Here is how it goes. In case you would like to try it.
1. Scream each other’s names.
2. Wait for the teacher to say, “Inside voices, PLEASE!”
3. Do a high five.
3. Do a low five.
4. Stick out your tongue.
5. Get all serious and say, “How do you do, Mr. Riley?”
Of course, you would not say Riley, probably.
It would be pretty amazing if we had the same last name.
Emma pointed to my elbows. “Cool sparkle Band-Aids, Roscoe.”
I mostly always have a Band-Aid on me somewhere.
Or a cast. Or a sling.
Mom says to think of it all as a fashion statement.
When I was four, I even had an eye patch.
The eye patch was black. Totally pirate.
“How’d you get the Band-Aids?” Gus asked.
“Racing my Hot Wheels car down the stairs,” I said. “The Hot Wheels won.”
“Household accidents are the most common cause of injuries in children,” said Emma.
Emma teaches me lots of interesting facts.
She was born in China. Her parents adopted her when she was a baby.
I wish I was born in China. Instead of just Kalamazoo.
Gus teaches me lots of useful things too.
Just last week he showed me how to make armpit farts.
“What’s in the bag, Roscoe?” Emma asked.
“Art stuff for Ms. Diz,” I said.
I opened the bag. Gus and Emma peeked inside.
“Cool head,” Gus said.
“Her name was Drusilla,” I said. “Before I brain-surgeried her.”
“Super-Mega-Gonzo Glue!” Gus said. “Whoa. My mom won’t let me near that stuff!”
“Me either,” said Emma.
“Me
either,” I said. “But I figured Ms.
Diz could use it. For when we break stuff. Let’s go show her what I brought.”

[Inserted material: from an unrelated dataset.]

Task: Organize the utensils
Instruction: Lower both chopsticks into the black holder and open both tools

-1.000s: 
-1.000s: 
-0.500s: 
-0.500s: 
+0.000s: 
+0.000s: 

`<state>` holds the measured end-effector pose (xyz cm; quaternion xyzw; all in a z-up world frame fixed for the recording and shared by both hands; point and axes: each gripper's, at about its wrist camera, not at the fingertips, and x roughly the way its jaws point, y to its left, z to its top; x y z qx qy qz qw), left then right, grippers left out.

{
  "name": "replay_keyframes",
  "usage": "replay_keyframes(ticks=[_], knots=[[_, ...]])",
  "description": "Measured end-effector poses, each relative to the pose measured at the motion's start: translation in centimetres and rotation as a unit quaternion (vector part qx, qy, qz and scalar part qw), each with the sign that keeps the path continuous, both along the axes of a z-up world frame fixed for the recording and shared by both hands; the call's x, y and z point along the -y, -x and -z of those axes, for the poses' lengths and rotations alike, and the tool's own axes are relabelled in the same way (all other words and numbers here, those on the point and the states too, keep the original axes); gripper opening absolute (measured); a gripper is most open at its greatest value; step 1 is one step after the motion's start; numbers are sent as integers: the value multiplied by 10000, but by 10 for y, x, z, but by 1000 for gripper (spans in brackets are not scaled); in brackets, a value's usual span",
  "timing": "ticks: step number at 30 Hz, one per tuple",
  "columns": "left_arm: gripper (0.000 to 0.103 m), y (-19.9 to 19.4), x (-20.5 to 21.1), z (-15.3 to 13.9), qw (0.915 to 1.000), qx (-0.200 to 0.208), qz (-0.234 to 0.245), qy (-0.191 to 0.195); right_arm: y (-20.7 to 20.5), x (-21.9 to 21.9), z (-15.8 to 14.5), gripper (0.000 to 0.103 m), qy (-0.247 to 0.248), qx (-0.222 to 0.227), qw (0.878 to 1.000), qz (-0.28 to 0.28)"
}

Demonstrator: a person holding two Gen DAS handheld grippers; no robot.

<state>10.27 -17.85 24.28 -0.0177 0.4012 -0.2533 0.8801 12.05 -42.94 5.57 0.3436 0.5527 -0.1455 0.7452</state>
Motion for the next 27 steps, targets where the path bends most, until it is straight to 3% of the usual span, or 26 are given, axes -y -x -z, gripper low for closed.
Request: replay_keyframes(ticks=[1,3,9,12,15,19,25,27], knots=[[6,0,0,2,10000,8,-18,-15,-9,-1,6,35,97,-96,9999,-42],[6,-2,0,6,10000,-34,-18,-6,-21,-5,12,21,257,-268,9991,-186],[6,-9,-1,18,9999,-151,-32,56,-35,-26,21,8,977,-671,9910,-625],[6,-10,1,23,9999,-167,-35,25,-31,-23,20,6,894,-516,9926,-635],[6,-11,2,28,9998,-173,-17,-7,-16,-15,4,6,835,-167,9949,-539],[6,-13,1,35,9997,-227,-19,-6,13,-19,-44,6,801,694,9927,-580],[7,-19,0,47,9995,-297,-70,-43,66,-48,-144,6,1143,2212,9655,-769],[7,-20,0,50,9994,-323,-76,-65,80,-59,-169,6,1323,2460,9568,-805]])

Ms. Diz was busy stapling butterfly pictures to the bulletin board.
Ms. Diz isn’t really her name.
But her real name is hard to say. It uses maybe half of the alphabet.
So she cut off the end for my class.
Maybe when I’m a grown-up, I’ll be called Mr. Ri for short.
Or not.
I handed Ms. Diz the bag of art supplies. “This is for you,” I said. “It’s for the art cupboard. There’s special glue in there. And I even included a free head.”

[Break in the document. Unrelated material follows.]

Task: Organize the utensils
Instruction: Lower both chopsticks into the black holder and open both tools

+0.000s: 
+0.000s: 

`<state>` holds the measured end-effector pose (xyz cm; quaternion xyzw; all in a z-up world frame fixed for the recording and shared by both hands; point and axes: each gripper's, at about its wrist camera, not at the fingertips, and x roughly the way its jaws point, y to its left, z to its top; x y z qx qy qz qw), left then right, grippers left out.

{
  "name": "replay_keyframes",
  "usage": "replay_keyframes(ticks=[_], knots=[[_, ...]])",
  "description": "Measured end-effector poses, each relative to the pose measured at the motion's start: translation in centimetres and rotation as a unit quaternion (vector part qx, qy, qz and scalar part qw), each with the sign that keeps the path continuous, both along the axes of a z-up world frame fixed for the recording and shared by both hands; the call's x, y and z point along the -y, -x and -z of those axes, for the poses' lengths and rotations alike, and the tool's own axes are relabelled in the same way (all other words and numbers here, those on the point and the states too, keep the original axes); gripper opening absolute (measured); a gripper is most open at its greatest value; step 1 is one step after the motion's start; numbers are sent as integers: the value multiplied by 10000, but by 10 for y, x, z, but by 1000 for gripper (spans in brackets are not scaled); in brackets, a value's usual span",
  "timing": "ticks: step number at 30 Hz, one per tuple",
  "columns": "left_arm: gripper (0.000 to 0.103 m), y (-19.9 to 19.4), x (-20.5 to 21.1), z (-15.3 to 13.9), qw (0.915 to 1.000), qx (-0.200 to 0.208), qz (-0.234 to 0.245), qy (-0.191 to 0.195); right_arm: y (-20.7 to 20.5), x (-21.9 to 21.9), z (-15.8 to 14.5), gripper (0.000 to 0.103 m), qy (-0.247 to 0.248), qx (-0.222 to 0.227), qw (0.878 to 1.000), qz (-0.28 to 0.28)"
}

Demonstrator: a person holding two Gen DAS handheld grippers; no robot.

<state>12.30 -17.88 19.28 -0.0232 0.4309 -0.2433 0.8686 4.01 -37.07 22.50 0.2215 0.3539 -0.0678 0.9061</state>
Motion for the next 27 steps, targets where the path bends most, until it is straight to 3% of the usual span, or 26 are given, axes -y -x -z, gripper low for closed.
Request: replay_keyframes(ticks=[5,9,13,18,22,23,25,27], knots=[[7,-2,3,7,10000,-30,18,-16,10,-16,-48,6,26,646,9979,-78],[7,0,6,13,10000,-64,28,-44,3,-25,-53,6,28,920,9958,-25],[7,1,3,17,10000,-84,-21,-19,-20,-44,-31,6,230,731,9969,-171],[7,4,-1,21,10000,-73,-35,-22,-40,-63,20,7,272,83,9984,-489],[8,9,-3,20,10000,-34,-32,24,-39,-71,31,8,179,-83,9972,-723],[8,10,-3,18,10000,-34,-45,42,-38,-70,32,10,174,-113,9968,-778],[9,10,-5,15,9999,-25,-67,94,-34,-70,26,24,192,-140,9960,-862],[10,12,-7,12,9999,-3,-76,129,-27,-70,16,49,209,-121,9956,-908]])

Ms. Diz frowned. “What kind of head, Roscoe?”
“Just a doll head.” I smiled so she wouldn’t worry.
Since Ms. Diz is new, she gets mixed up sometimes.
I try to help her out whenever I can.
After all, I was a kindergartner last year. So I already know everything there is to know about school.

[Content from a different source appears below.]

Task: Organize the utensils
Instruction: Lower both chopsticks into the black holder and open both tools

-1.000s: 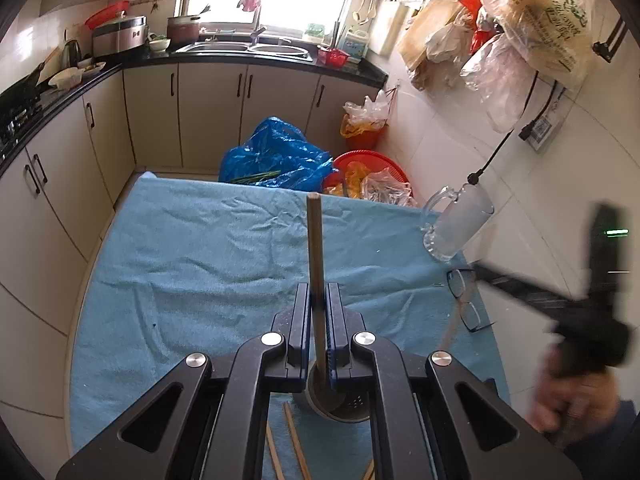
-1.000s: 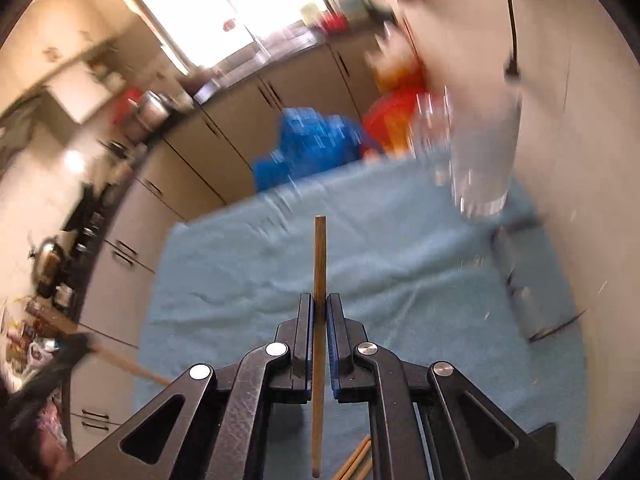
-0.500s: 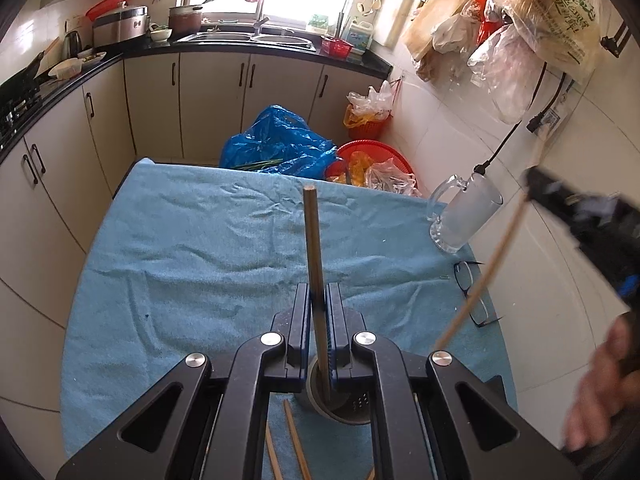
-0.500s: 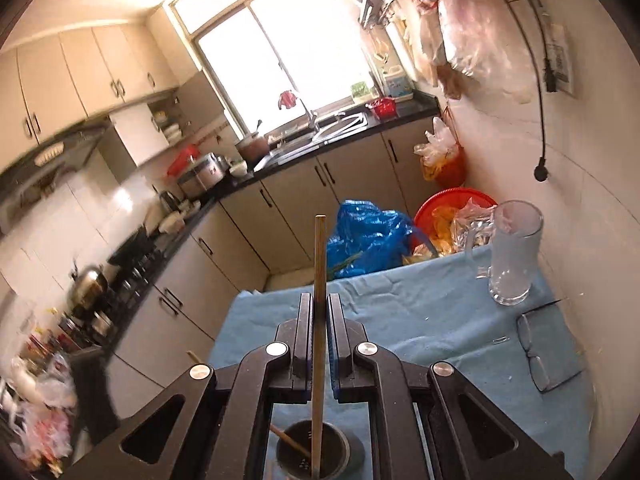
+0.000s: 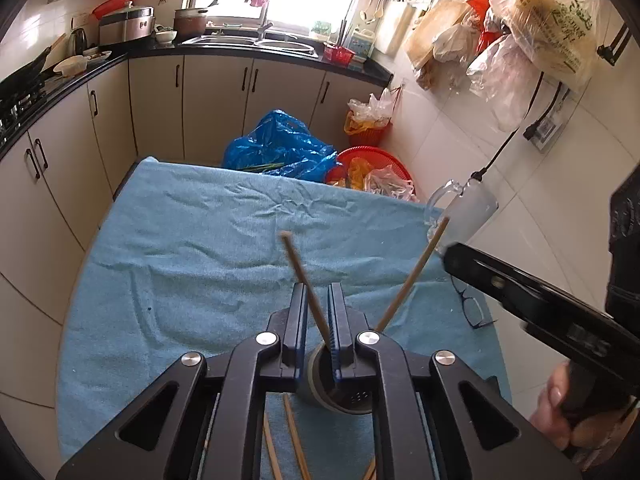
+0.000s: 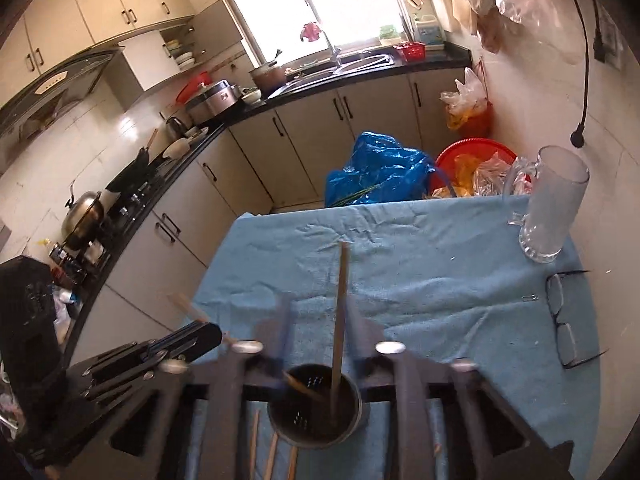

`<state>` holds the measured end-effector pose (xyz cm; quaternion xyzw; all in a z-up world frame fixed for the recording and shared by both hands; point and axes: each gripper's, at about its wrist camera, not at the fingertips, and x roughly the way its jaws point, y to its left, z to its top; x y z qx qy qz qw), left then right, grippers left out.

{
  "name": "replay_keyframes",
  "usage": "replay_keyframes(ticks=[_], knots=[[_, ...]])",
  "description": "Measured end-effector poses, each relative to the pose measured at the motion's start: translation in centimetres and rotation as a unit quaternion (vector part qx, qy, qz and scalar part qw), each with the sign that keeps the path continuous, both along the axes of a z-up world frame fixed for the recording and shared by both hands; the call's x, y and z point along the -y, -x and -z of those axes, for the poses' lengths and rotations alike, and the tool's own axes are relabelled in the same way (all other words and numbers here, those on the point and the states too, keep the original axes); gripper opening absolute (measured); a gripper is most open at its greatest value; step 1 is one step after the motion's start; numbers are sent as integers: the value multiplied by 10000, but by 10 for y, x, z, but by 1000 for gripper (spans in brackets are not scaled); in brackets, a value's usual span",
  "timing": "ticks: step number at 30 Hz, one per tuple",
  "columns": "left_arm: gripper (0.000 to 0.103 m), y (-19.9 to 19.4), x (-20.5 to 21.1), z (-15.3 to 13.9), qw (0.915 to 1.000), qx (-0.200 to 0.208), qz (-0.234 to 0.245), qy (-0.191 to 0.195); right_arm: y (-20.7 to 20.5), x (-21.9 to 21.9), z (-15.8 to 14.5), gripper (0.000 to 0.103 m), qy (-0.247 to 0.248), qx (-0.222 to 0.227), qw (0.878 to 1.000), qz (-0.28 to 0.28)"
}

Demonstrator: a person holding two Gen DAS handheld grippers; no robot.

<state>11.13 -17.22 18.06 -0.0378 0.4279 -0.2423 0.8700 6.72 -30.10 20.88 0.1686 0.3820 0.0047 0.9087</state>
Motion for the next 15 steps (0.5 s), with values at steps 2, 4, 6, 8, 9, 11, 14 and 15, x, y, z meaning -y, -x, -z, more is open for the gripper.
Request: replay_keyframes(ticks=[2,4,6,8,9,11,14,15], knots=[[10,2,-2,-4,10000,15,-11,40,9,3,-10,50,46,-10,10000,6],[10,7,-6,-10,9999,58,-6,95,20,6,-19,55,214,-25,9997,113],[11,13,-11,-16,9998,128,-10,150,35,8,-28,74,494,-80,9982,322],[17,22,-17,-21,9996,191,17,212,53,12,-34,86,776,-122,9951,594],[18,27,-19,-23,9995,231,24,220,63,14,-36,94,1028,-178,9908,866],[19,42,-26,-25,9992,359,50,192,87,15,-38,99,1567,-189,9783,1338],[22,63,-34,-23,9988,458,113,105,132,10,-35,99,2020,121,9743,993],[24,70,-37,-20,9988,465,124,50,142,9,-29,96,2113,27,9719,1040]])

For example, when Ms. Diz forgot the janitor’s name, I remembered it was Mr. McGeely.
She had to call him when Gus threw up his ravioli after lunch.
Sometimes Ms. Diz looks pretty pooped by the end of the day.
I hope she doesn’t decide to go into another line of work. My kindergarten teacher did that.
It wasn’t my fault.
Probably.
Although I think maybe she got a little frustrated when I painted the class hamsters. Green. Because it was Saint Patrick’s Day.
Hamsters like to look perky for the holidays.
Ms. Diz checked her watch. “Class!” she said in a loud voice.
Then she put a finger on her lips. That means SHHH.
“I know you’re all excited about the open house today,” said Ms. Diz. “We’re going to have a dress rehearsal first thing this morning.”
Dress rehearsal is when you practice with costumes and stuff.
It doesn’t mean you have to wear a dress.
“Let’s just hope things go a little better than they did yesterday,” Ms. Diz said with a laugh. “I’m sure today we’ll all be on our best behavior.”